TASK REQUIREMENTS - Your answer must be an exact copy of the listing below.

GIVEN RECORDS -
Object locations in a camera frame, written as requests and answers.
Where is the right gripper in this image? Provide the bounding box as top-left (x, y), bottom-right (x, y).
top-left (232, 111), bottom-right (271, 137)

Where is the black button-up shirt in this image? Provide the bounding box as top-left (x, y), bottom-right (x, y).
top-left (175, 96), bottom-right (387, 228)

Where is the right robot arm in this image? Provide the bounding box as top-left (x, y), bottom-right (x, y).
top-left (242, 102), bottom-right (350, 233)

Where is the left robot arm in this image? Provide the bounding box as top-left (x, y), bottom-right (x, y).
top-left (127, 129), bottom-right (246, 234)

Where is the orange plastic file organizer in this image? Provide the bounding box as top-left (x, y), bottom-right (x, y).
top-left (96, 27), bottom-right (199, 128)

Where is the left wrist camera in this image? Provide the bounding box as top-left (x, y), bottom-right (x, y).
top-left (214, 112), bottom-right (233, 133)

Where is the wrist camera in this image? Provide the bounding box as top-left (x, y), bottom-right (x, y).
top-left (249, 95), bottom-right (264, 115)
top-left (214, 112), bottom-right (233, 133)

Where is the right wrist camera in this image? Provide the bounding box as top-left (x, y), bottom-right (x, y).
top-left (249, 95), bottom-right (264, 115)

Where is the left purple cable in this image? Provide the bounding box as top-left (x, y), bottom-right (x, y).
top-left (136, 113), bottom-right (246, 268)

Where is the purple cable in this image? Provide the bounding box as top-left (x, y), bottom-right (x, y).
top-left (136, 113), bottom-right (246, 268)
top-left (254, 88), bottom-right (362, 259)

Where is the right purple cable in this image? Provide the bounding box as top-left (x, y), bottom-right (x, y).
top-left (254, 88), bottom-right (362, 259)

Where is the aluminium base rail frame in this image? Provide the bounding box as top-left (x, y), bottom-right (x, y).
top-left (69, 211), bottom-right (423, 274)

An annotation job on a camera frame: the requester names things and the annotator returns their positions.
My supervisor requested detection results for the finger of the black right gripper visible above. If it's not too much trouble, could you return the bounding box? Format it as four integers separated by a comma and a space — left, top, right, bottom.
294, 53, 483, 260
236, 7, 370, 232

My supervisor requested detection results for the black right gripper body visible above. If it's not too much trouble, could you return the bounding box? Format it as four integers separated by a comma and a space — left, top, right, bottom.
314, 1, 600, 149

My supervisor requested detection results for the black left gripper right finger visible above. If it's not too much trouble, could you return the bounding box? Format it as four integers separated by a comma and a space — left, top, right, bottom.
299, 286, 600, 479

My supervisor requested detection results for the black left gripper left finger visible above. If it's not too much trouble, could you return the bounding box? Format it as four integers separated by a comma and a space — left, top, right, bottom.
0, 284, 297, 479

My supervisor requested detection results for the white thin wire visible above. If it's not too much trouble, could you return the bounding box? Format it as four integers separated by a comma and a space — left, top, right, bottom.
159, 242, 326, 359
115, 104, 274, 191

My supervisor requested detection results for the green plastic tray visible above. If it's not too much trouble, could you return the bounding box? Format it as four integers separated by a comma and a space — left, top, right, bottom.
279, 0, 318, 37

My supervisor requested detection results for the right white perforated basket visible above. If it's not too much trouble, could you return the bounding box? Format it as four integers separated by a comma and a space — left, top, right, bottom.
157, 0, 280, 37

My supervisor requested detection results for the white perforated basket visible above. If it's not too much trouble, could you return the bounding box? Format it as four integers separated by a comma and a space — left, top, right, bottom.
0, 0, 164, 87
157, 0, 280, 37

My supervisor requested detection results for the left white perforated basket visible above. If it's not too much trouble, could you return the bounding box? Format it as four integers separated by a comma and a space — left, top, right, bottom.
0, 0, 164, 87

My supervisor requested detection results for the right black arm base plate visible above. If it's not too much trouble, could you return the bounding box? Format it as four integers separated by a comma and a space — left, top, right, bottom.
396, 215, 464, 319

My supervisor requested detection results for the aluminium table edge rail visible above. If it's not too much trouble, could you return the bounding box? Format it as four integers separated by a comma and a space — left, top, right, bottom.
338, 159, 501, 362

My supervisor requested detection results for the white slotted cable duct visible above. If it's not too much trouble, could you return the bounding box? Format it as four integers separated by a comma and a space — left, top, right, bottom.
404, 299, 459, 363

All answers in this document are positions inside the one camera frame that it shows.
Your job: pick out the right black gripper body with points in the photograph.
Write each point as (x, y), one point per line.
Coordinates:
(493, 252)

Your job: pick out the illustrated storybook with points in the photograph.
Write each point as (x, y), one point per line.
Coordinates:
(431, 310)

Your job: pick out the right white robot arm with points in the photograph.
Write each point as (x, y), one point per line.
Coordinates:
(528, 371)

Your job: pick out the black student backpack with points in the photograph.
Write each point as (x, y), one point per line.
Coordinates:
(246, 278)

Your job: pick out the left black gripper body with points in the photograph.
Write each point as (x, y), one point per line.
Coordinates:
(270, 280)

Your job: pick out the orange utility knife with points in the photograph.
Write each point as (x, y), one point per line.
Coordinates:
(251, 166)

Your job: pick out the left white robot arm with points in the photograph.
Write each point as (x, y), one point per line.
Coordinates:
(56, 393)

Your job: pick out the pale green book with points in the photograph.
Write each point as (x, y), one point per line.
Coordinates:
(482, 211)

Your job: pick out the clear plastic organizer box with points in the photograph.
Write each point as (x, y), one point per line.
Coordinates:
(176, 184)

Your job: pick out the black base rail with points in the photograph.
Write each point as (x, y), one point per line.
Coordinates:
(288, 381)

YOUR RESPONSE -
Object locations in a camera frame, written as requests and answers.
Where is the right gripper in this image? Provide the bounding box as top-left (x, y), bottom-right (x, y).
top-left (232, 111), bottom-right (271, 137)

Where is the black button-up shirt in this image? Provide the bounding box as top-left (x, y), bottom-right (x, y).
top-left (175, 96), bottom-right (387, 228)

Where is the right robot arm in this image? Provide the bounding box as top-left (x, y), bottom-right (x, y).
top-left (242, 102), bottom-right (350, 233)

Where is the left robot arm in this image? Provide the bounding box as top-left (x, y), bottom-right (x, y).
top-left (127, 129), bottom-right (246, 234)

Where is the orange plastic file organizer in this image? Provide the bounding box as top-left (x, y), bottom-right (x, y).
top-left (96, 27), bottom-right (199, 128)

Where is the left wrist camera in this image? Provide the bounding box as top-left (x, y), bottom-right (x, y).
top-left (214, 112), bottom-right (233, 133)

Where is the wrist camera in this image? Provide the bounding box as top-left (x, y), bottom-right (x, y).
top-left (249, 95), bottom-right (264, 115)
top-left (214, 112), bottom-right (233, 133)

Where is the right wrist camera in this image? Provide the bounding box as top-left (x, y), bottom-right (x, y).
top-left (249, 95), bottom-right (264, 115)

Where is the left purple cable in this image? Provide the bounding box as top-left (x, y), bottom-right (x, y).
top-left (136, 113), bottom-right (246, 268)

Where is the purple cable in this image? Provide the bounding box as top-left (x, y), bottom-right (x, y).
top-left (136, 113), bottom-right (246, 268)
top-left (254, 88), bottom-right (362, 259)

Where is the right purple cable in this image? Provide the bounding box as top-left (x, y), bottom-right (x, y).
top-left (254, 88), bottom-right (362, 259)

Where is the aluminium base rail frame in this image? Provide the bounding box as top-left (x, y), bottom-right (x, y).
top-left (69, 211), bottom-right (423, 274)

An annotation job on a camera frame: the requester names things and the annotator returns their positions.
My supervisor requested detection results for the finger of the black right gripper visible above. If it's not too much trouble, could you return the bounding box? Format it as four integers separated by a comma and a space — left, top, right, bottom.
294, 53, 483, 260
236, 7, 370, 232

My supervisor requested detection results for the black right gripper body visible above. If it's not too much trouble, could you return the bounding box? Format it as four integers separated by a comma and a space — left, top, right, bottom.
314, 1, 600, 149

My supervisor requested detection results for the black left gripper right finger visible above. If it's not too much trouble, could you return the bounding box? Format it as four integers separated by a comma and a space — left, top, right, bottom.
299, 286, 600, 479

My supervisor requested detection results for the black left gripper left finger visible above. If it's not too much trouble, could you return the bounding box? Format it as four integers separated by a comma and a space — left, top, right, bottom.
0, 284, 297, 479

My supervisor requested detection results for the white thin wire visible above. If it's not too much trouble, could you return the bounding box? Format it as four integers separated by a comma and a space — left, top, right, bottom.
159, 242, 326, 359
115, 104, 274, 191

My supervisor requested detection results for the green plastic tray visible above. If it's not too much trouble, could you return the bounding box? Format it as four integers separated by a comma and a space — left, top, right, bottom.
279, 0, 318, 37

My supervisor requested detection results for the right white perforated basket visible above. If it's not too much trouble, could you return the bounding box? Format it as four integers separated by a comma and a space — left, top, right, bottom.
157, 0, 280, 37

My supervisor requested detection results for the white perforated basket visible above. If it's not too much trouble, could you return the bounding box? Format it as four integers separated by a comma and a space — left, top, right, bottom.
0, 0, 164, 87
157, 0, 280, 37

My supervisor requested detection results for the left white perforated basket visible above. If it's not too much trouble, could you return the bounding box? Format it as four integers separated by a comma and a space — left, top, right, bottom.
0, 0, 164, 87

My supervisor requested detection results for the right black arm base plate visible above. If it's not too much trouble, could you return the bounding box? Format it as four integers separated by a comma and a space — left, top, right, bottom.
396, 215, 464, 319

My supervisor requested detection results for the aluminium table edge rail visible above. If it's not too much trouble, could you return the bounding box? Format it as four integers separated by a comma and a space — left, top, right, bottom.
338, 159, 501, 362

My supervisor requested detection results for the white slotted cable duct visible above. If it's not too much trouble, could you return the bounding box? Format it as four integers separated by a comma and a space — left, top, right, bottom.
404, 299, 459, 363

All answers in this document are positions inside the one camera frame that it shows.
Your job: pick out the right black gripper body with points in the photograph.
Write each point as (x, y), one point per line.
Coordinates:
(493, 252)

Your job: pick out the illustrated storybook with points in the photograph.
Write each point as (x, y), one point per line.
Coordinates:
(431, 310)

Your job: pick out the right white robot arm with points in the photograph.
Write each point as (x, y), one point per line.
Coordinates:
(528, 371)

Your job: pick out the black student backpack with points in the photograph.
Write each point as (x, y), one point per line.
Coordinates:
(246, 278)

Your job: pick out the left black gripper body with points in the photograph.
Write each point as (x, y), one point per line.
Coordinates:
(270, 280)

Your job: pick out the orange utility knife with points in the photograph.
Write each point as (x, y), one point per line.
Coordinates:
(251, 166)

Your job: pick out the left white robot arm with points in the photograph.
Write each point as (x, y), one point per line.
Coordinates:
(56, 393)

Your job: pick out the pale green book with points in the photograph.
Write each point as (x, y), one point per line.
Coordinates:
(482, 211)

Your job: pick out the clear plastic organizer box with points in the photograph.
Write each point as (x, y), one point per line.
Coordinates:
(176, 184)

Your job: pick out the black base rail with points in the photograph.
Write each point as (x, y), one point per line.
Coordinates:
(288, 381)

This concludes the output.